La Commission Justice et Paix appelle donc les forces de l'ordre à faire tout leur possible pour traduire en justice l'auteur du meurtre de Joseph Nadeem: «Cette affaire constitue une violation manifeste des droits de l'homme et de la loi et ne peut rester impunie». 

Construction d'un temple hindou stoppée 

La Commission Justice et Paix, rapporte Ucanews, s'est également jointe à la critique de la décision controversée des autorités locales d'Islamabad de bloquer la construction d'un temple hindou dans la capitale pakistanaise.

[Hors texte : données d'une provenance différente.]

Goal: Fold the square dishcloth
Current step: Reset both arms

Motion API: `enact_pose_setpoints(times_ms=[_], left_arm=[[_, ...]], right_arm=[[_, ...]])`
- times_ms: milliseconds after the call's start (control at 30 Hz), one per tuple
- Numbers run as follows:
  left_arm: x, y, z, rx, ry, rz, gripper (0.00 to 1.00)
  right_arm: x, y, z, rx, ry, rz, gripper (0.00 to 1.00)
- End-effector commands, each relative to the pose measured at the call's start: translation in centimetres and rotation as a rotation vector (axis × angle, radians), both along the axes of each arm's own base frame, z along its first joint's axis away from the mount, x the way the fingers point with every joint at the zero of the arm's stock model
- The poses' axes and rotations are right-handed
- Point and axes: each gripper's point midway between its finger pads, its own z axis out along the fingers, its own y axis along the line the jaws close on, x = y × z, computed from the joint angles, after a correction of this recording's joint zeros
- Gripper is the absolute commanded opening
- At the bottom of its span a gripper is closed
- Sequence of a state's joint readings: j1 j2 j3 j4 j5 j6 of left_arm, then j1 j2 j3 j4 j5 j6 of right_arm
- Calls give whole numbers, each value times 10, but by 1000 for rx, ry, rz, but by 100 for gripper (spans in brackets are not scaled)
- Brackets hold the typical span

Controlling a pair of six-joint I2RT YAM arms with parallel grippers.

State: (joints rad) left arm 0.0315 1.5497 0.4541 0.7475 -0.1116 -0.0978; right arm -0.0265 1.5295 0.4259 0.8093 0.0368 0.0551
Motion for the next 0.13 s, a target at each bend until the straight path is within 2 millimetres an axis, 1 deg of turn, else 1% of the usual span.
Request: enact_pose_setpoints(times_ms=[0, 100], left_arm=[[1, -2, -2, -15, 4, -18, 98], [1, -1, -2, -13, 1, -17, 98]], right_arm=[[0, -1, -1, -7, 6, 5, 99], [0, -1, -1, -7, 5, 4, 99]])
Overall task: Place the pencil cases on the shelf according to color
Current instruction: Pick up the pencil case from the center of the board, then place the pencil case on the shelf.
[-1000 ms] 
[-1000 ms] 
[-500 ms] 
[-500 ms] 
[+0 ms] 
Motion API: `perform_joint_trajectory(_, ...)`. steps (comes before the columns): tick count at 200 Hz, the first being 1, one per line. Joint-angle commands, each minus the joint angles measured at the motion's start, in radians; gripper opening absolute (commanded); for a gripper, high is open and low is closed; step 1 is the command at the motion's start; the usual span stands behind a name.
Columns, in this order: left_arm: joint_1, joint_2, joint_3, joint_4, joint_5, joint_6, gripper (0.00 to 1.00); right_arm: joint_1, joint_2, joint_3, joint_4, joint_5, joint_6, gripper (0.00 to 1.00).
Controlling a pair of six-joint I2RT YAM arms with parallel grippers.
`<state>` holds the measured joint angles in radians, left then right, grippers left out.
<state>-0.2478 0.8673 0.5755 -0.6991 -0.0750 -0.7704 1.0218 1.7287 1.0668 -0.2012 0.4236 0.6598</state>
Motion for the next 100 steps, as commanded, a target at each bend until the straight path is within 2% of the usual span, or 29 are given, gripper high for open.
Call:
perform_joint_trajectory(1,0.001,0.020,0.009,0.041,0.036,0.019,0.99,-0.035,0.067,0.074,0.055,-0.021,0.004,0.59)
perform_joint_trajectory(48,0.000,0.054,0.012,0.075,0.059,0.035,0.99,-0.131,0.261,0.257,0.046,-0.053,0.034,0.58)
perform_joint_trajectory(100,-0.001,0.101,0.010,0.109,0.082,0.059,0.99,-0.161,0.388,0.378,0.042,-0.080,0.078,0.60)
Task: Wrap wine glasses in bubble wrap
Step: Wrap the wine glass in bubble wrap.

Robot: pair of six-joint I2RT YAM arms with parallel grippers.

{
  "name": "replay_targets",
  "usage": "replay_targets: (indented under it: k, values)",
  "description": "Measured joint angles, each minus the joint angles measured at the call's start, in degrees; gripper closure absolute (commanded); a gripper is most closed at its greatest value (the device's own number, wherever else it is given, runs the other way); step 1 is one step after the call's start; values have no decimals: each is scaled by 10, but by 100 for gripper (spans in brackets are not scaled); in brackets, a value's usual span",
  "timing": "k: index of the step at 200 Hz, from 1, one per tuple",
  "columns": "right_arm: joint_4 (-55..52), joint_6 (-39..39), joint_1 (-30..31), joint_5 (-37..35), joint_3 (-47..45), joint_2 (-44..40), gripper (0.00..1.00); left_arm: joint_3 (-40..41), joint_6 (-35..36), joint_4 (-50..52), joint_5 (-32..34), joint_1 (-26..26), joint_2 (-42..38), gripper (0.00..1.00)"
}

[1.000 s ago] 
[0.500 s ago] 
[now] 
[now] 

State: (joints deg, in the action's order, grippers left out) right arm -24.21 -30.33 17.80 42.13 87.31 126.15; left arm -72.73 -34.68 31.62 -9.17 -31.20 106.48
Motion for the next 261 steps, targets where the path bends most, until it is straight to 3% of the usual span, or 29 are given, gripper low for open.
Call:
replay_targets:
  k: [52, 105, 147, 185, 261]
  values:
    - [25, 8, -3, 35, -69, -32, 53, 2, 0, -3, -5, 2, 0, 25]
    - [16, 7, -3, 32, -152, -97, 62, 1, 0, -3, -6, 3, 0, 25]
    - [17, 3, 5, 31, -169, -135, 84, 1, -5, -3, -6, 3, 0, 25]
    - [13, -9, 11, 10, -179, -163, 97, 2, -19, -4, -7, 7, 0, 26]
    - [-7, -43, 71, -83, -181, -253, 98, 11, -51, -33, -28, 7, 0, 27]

Cette décision fait suite aux violentes protestations de certains extrémistes musulmans contre le feu vert donné par le Premier ministre Imran Khan pour allouer 100 millions de roupies (soit 597 000 dollars) à la construction du temple. Selon le directeur de la Ncpj, le père Emmanuel Yousaf, la décision de bloquer la construction du temple «reflète la non-acceptation des minorités religieuses qui font partie intégrante du pays depuis des siècles», et «porte atteinte aux garanties prévues par l'article 20 de la Constitution pakistanaise, qui reconnaît la liberté des minorités de professer une religion et de gérer leurs propres institutions», a-t-il ajouté, rappelant que le gouvernement doit sauvegarder leurs droits constitutionnels.